EXERCISE REQUIREMENTS
With pictures left out, set down exactly the lines from the line containing "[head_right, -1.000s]" through the last line of the data.

DATA PROVIDED START

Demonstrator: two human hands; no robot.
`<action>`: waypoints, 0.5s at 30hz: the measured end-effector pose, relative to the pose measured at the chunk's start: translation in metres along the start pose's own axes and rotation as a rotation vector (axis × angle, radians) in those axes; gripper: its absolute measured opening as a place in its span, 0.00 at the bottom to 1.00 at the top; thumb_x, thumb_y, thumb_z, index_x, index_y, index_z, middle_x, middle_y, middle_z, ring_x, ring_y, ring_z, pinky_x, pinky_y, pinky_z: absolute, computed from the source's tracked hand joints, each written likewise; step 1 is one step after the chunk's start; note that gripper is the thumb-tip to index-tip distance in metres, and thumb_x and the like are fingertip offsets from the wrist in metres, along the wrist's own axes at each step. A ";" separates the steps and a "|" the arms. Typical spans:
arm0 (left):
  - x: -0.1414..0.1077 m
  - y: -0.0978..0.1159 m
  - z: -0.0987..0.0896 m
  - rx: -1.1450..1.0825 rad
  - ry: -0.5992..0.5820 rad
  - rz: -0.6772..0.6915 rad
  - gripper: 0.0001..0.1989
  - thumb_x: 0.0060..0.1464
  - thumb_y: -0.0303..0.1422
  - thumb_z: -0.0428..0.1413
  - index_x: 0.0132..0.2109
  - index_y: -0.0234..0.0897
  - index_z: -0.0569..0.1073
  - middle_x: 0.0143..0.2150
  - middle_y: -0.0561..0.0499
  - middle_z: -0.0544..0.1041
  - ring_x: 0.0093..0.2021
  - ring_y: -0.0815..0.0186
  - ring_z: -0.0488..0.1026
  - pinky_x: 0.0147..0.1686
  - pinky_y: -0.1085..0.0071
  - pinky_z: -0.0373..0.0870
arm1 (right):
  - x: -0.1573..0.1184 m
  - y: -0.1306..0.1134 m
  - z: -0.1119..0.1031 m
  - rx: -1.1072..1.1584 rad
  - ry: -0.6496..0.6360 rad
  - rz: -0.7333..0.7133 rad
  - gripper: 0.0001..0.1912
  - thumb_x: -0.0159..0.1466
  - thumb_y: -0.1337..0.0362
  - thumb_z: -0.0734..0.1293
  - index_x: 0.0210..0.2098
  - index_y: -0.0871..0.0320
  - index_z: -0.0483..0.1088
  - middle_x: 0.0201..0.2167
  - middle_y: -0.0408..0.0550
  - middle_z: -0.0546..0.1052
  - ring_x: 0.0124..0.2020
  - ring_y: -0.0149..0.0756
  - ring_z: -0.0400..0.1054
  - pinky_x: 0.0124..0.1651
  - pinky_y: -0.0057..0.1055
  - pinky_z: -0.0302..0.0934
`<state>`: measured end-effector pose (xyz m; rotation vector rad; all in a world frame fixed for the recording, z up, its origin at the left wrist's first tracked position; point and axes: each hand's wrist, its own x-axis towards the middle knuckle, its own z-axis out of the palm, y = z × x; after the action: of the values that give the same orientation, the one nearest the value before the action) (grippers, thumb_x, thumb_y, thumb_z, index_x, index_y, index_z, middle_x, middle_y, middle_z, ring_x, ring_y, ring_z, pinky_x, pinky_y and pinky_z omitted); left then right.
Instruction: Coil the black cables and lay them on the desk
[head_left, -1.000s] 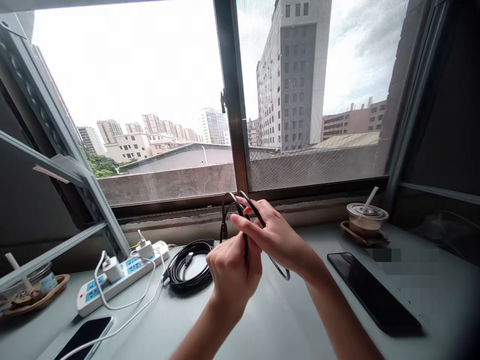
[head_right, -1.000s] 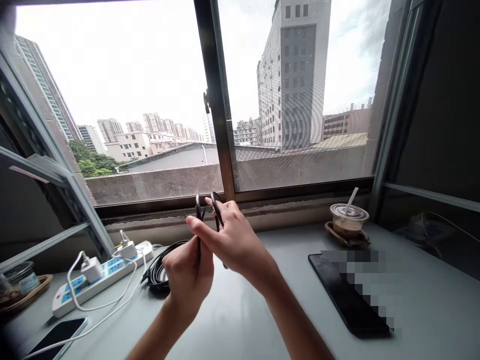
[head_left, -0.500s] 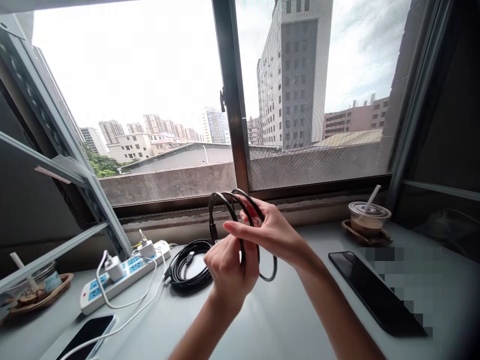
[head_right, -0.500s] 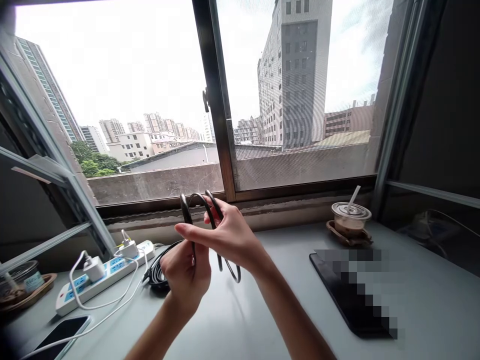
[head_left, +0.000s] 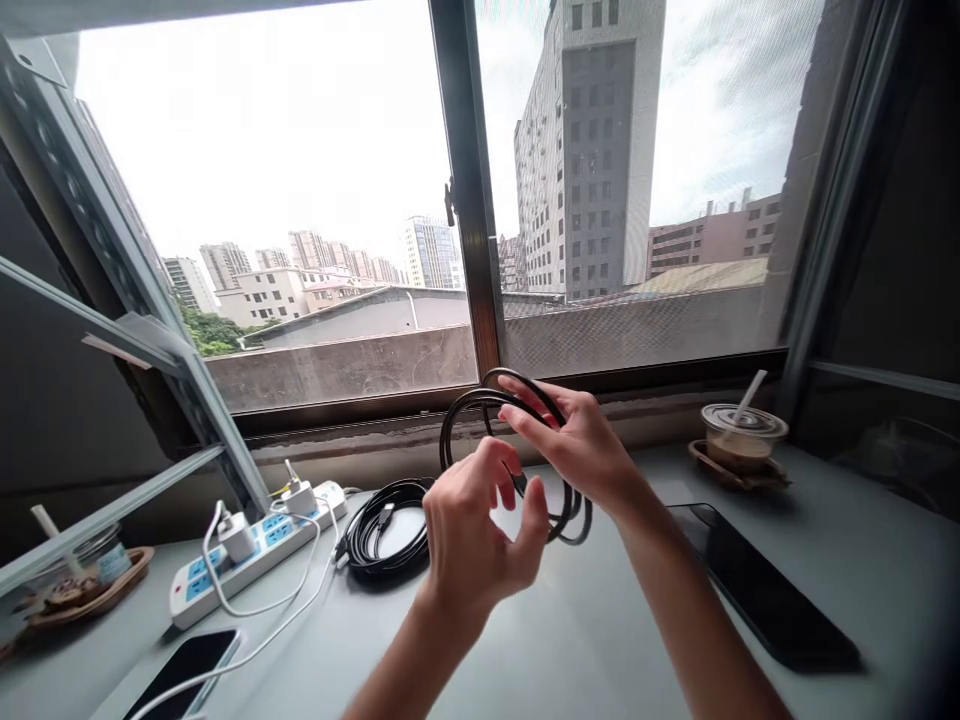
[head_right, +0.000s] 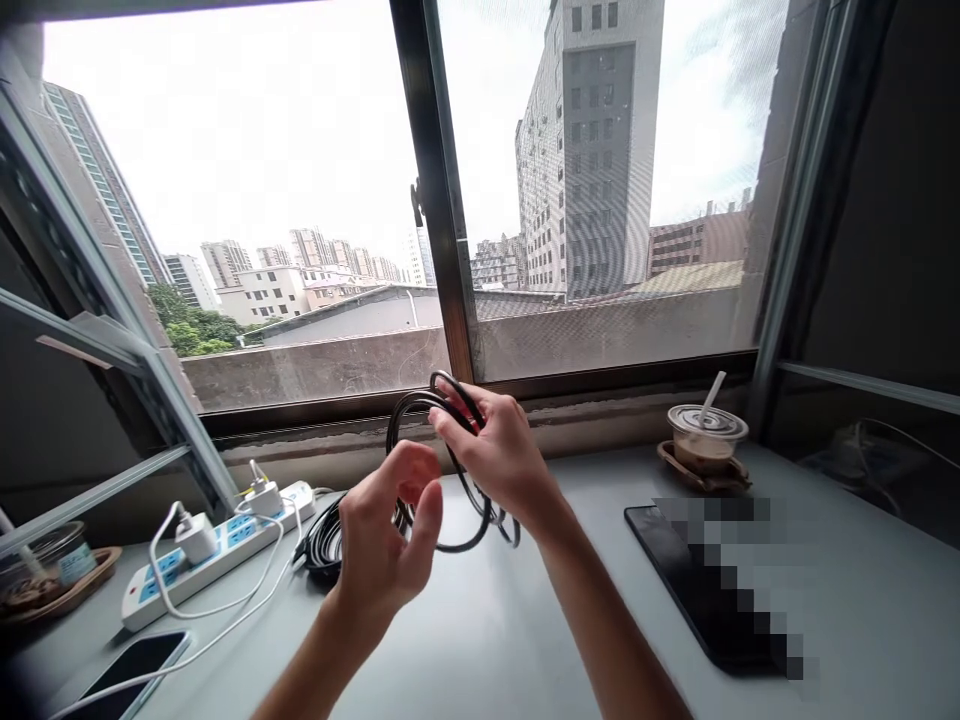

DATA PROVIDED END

ANSWER BELOW
[head_right, -1.000s] 
[head_left, -0.500s] 
[head_right, -0.500s] 
[head_left, +0.000s] 
[head_right, +0.000s] 

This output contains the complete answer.